Experimental Results

6.1 Introduction

In this chapter, five experimental results of traffic parameter estimation are presented and evaluated. First three experiments under a rare shadow condition evaluate the algorithms of vehicle detection and tracking. First, cars and motorcycles are simultaneously detected and tracked by the proposed method. Second, vehicles are detected and tracked for traffic parameter estimation. Thirdly, a stand-alone traffic surveillance system has been implemented to estimate the vehicle turn ratio at an intersection. The rest experiments are concerned with not only the performance of tracking algorithm but also the capability of shadow suppression.

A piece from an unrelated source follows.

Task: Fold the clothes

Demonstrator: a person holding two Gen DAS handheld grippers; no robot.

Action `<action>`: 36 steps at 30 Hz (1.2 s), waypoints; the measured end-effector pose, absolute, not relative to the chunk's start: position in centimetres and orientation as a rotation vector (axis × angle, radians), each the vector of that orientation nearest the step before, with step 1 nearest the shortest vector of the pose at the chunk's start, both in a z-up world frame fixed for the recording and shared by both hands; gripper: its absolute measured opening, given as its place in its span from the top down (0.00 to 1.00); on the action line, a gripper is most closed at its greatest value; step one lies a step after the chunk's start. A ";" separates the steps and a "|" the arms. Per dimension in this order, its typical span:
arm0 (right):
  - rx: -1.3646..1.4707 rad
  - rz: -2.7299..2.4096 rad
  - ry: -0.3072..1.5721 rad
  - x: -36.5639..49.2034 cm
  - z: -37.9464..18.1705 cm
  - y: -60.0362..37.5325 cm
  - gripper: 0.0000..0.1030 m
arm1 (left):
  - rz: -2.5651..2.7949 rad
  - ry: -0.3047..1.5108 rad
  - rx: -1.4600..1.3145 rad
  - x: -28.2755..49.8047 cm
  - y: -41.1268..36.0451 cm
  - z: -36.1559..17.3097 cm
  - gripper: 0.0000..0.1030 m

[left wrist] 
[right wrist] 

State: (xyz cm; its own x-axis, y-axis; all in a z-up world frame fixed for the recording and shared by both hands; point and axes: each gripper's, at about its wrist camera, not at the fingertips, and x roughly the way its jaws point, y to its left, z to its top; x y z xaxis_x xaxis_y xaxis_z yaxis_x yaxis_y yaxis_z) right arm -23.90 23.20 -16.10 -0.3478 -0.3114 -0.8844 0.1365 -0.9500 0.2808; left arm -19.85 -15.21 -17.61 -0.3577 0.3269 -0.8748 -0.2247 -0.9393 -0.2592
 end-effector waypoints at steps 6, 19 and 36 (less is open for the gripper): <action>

One test evaluates the shadow suppression and the tracking performance of the proposed algorithm, and the other verifies the proposed method for turn ratio estimation. The test video images under different shadow conditions were recorded in advance at an expressway as well as an intersection near National Chiao Tung University. In both cases shadows attached to their respective moving vehicles will degrade the performance of traffic monitoring if the ITMS has no shadow suppression function. Nevertheless, the ITMS should be able to detect and track the moving vehicles even when the shadows appear in the traffic scene. In the experiments, we not only validate the feasibility of the shadow suppression algorithm but also estimate traffic parameters such as traffic flow, traffic density, vehicle speeds, and vehicle turn ratios with functional accuracy.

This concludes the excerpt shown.